If a line in the entries contains the word "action", list it.
(Provided data)
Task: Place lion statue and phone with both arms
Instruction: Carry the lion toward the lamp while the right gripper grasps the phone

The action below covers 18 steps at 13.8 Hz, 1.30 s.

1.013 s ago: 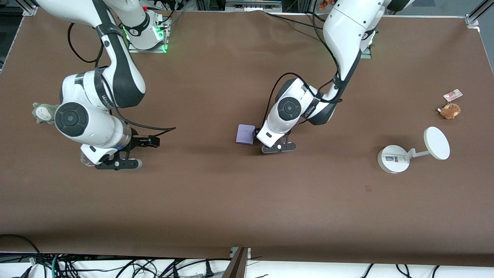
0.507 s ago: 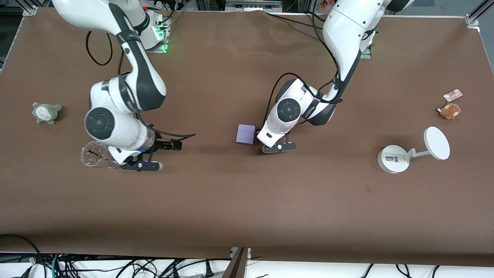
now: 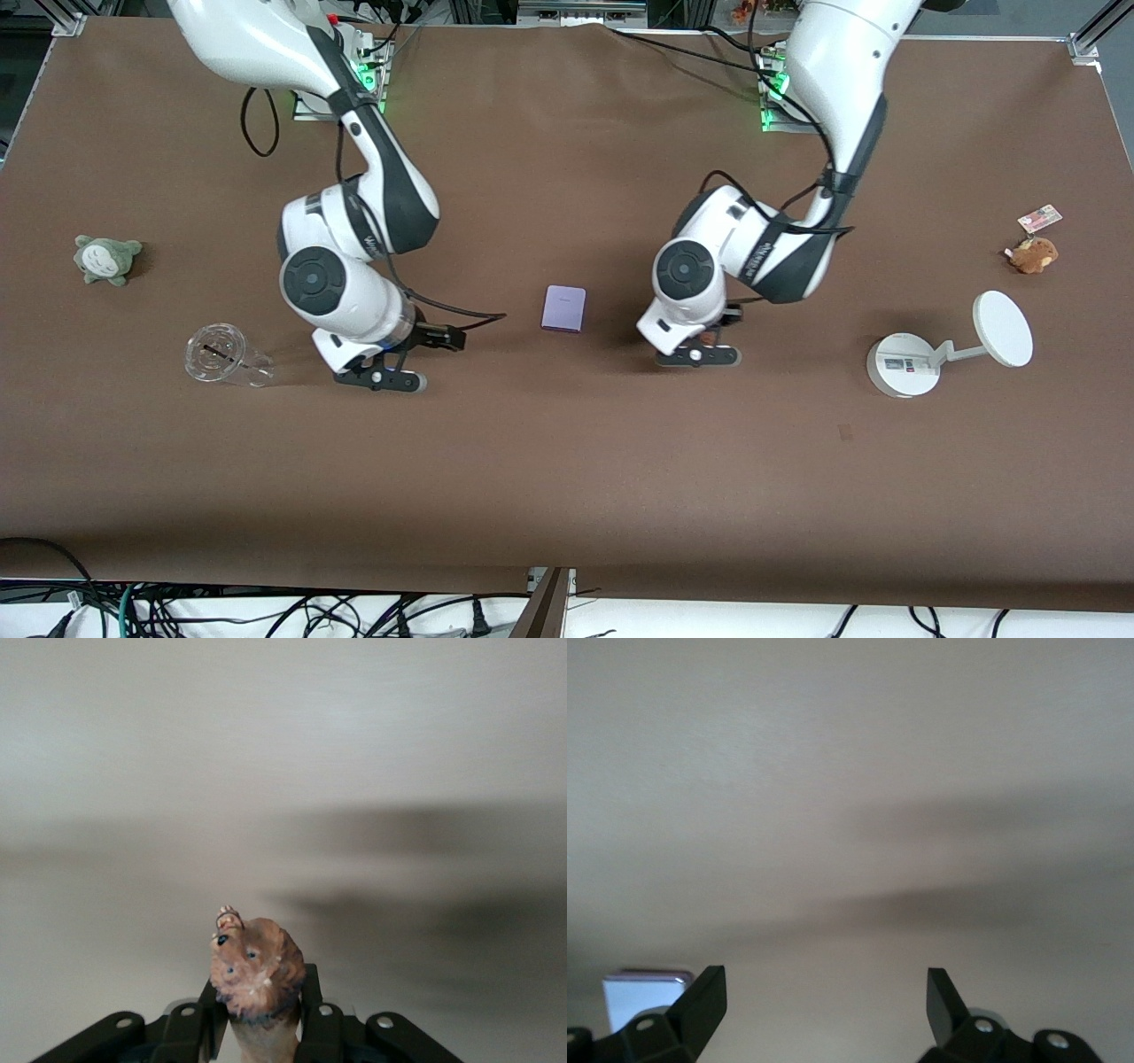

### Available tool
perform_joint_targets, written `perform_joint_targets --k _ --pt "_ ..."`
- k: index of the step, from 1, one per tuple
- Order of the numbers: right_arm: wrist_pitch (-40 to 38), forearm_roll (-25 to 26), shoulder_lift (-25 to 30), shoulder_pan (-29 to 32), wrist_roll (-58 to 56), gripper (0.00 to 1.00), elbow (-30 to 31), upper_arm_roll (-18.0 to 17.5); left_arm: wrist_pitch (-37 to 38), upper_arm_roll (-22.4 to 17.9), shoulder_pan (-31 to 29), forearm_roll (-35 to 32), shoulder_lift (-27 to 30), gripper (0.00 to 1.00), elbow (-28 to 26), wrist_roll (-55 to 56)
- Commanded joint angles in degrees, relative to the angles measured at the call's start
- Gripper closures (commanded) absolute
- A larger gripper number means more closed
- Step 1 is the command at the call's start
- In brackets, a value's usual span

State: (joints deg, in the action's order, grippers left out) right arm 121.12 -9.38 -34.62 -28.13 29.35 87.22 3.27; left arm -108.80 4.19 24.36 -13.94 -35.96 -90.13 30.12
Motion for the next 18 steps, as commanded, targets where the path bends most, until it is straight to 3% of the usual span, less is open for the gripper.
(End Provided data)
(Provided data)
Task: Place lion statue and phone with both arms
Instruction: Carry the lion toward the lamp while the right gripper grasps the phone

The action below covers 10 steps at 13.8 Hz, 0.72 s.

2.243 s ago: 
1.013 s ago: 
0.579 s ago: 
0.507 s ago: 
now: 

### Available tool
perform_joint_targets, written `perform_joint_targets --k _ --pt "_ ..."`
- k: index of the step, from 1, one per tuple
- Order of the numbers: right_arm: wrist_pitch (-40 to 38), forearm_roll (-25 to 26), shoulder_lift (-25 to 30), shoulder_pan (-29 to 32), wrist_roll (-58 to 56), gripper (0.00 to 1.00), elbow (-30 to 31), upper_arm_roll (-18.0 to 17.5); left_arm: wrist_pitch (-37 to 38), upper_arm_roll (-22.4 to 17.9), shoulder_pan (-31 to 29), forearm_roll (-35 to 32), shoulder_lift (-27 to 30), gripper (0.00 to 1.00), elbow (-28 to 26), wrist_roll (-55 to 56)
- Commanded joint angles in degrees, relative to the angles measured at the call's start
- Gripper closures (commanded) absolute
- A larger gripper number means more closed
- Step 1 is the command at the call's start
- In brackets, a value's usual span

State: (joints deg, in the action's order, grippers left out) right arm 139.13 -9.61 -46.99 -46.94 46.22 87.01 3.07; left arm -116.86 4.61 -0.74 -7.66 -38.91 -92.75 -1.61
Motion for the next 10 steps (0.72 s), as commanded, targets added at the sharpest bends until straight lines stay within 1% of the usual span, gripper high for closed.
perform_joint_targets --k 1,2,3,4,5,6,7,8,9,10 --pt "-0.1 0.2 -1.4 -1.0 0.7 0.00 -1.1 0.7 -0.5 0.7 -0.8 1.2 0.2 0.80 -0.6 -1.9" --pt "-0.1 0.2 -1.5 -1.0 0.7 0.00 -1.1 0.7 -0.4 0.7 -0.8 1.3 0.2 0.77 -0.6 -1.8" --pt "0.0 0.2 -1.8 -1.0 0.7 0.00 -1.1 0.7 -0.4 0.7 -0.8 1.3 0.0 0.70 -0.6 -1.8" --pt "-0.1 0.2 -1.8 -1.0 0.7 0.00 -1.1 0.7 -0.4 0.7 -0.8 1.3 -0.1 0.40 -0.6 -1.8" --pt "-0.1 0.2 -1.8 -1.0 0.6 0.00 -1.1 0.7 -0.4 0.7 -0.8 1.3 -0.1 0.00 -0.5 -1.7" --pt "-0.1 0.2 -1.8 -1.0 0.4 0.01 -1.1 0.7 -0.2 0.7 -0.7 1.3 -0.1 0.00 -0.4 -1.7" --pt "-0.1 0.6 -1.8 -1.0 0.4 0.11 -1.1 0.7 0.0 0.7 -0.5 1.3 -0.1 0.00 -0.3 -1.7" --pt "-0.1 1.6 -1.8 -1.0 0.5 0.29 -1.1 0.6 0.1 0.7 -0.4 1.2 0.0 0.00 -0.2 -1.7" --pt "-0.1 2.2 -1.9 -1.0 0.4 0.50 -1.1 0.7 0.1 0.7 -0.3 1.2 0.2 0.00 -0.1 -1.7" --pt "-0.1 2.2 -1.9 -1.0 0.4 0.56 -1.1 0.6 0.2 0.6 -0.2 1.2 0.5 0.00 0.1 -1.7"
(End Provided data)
- [Exercise response]:
The action below covers 18 steps at 13.8 Hz, 1.30 s.
State: (joints deg, in the action's order, grippers left out) right arm 121.12 -9.38 -34.62 -28.13 29.35 87.22 3.27; left arm -108.80 4.19 24.36 -13.94 -35.96 -90.13 30.12
The action below covers 10 steps at 13.8 Hz, 0.72 s.
State: (joints deg, in the action's order, grippers left out) right arm 139.13 -9.61 -46.99 -46.94 46.22 87.01 3.07; left arm -116.86 4.61 -0.74 -7.66 -38.91 -92.75 -1.61

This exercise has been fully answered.